The survey results illustrate a broader sentiment of caution among executives, even as opportunities for growth—particularly in mergers and acquisitions—remain on the horizon.
A Landscape Defined by Economic Headwinds
Economic volatility continued to define the business environment throughout 2023. Despite the Federal Reserve’s efforts to tame inflation through interest rate hikes, cost pressures remained elevated, and consumer confidence wavered amid concerns about a potential slowdown. These macroeconomic variables have led many CFOs to tighten budgets, reassess investment timelines, and defer nonessential capital expenditures.
Deloitte’s survey highlighted that more than half of CFOs rated the current North American economy as “bad”, though their outlook for the next 12 months remained cautiously optimistic. CFOs are balancing between managing immediate risks and preparing their organizations to pivot when conditions improve.
Deal Activity Still on the Table
Despite heightened caution, there is still an appetite for strategic acquisitions. Approximately 34% of CFOs surveyed expect deal activity to increase over the coming quarters, while 37% identified mergers and acquisitions (M&A) as a key growth lever. This suggests that while internal cost management is a priority, opportunistic expansion—especially in distressed or undervalued assets—remains a viable pathway to long-term value creation.
These findings reflect a bifurcated approach where companies are simultaneously tightening internal controls and scanning the market for strategic opportunities. Sectors such as technology, healthcare, and energy are expected to lead M&A activity, driven by shifts in consumer demand and digital innovation.
Focus on Automation and Digital Transformation
A standout insight from the August 2023 survey is the strong push toward automation and digital transformation. A striking 80% of CFOs reported plans to increase automation in their financial operations, a trend accelerated by the need to streamline processes and reduce costs.

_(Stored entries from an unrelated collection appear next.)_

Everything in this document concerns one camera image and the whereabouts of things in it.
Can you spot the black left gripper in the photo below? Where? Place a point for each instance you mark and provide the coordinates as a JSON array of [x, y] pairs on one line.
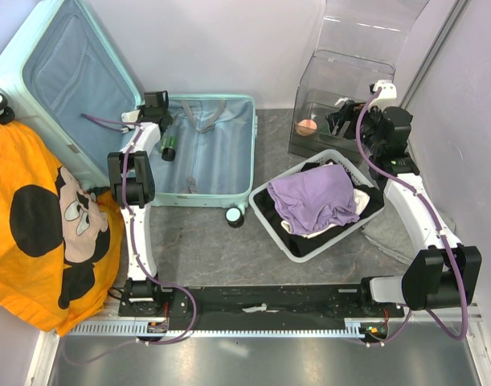
[[166, 116]]

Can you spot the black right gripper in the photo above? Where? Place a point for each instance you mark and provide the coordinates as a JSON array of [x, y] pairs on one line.
[[349, 112]]

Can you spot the green bottle black cap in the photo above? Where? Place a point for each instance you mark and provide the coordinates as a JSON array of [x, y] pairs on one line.
[[168, 148]]

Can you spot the clear smoky plastic container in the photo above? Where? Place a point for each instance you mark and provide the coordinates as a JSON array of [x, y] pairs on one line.
[[359, 43]]

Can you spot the light blue hard suitcase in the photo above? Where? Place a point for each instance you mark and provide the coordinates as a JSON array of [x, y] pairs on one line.
[[59, 72]]

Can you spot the purple garment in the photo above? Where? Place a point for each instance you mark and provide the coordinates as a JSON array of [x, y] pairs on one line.
[[309, 197]]

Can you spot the black garment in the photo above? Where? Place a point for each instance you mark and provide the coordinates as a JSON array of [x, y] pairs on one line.
[[317, 204]]

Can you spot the green round cosmetic case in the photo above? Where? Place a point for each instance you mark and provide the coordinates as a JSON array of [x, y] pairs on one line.
[[324, 126]]

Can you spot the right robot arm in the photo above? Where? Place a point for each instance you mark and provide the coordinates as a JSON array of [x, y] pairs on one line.
[[444, 272]]

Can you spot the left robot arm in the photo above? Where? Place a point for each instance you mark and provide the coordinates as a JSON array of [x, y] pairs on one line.
[[132, 186]]

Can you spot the grey folded cloth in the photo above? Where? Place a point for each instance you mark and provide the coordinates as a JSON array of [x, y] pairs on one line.
[[387, 232]]

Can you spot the orange cartoon mouse bag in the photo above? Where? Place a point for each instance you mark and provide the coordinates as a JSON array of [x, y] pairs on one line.
[[60, 246]]

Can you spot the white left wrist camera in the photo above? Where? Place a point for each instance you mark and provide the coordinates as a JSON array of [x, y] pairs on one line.
[[131, 116]]

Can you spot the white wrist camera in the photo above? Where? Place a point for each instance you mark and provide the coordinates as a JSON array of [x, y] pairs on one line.
[[131, 116], [386, 97]]

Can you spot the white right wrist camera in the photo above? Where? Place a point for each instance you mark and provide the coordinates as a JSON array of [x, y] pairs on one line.
[[386, 97]]

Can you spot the aluminium frame post right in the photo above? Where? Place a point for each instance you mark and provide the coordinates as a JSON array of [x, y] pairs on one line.
[[426, 39]]

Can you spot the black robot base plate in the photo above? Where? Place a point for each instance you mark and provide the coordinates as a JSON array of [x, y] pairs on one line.
[[271, 305]]

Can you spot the white slotted cable duct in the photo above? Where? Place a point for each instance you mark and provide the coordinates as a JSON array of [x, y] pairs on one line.
[[347, 329]]

The drive for automation is not limited to back-office functions. CFOs are increasingly turning to predictive analytics, machine learning, and AI-powered tools to enhance forecasting accuracy, improve compliance, and gain deeper insights into financial performance.
Digital transformation also includes a rethinking of talent needs, with companies investing in upskilling initiatives to equip finance teams for more analytical and strategic roles. This transformation is seen as essential for staying agile in an unpredictable economic climate.
Cost Management and Financial Discipline
With margins under pressure, CFOs are doubling down on cost containment. The survey revealed a heightened emphasis on reducing discretionary spending, improving procurement efficiencies, and restructuring debt to maintain liquidity.
At the same time, finance leaders are focused on scenario planning and stress testing—tools that have become indispensable in an era marked by supply chain disruptions, shifting regulatory environments, and geopolitical flashpoints.
Outlook: Strategic Caution with Eyes on Innovation
The tone of the August 2023 CFO landscape is best described as measured pragmatism. While challenges remain formidable, finance executives are not retreating—they are recalibrating. The dual priorities of financial discipline and strategic readiness are shaping how organizations plan for 2024 and beyond.
As Deloitte notes, this cautious but deliberate approach reflects a recognition that adaptability, not overextension, will be the defining trait of successful leadership in uncertain times.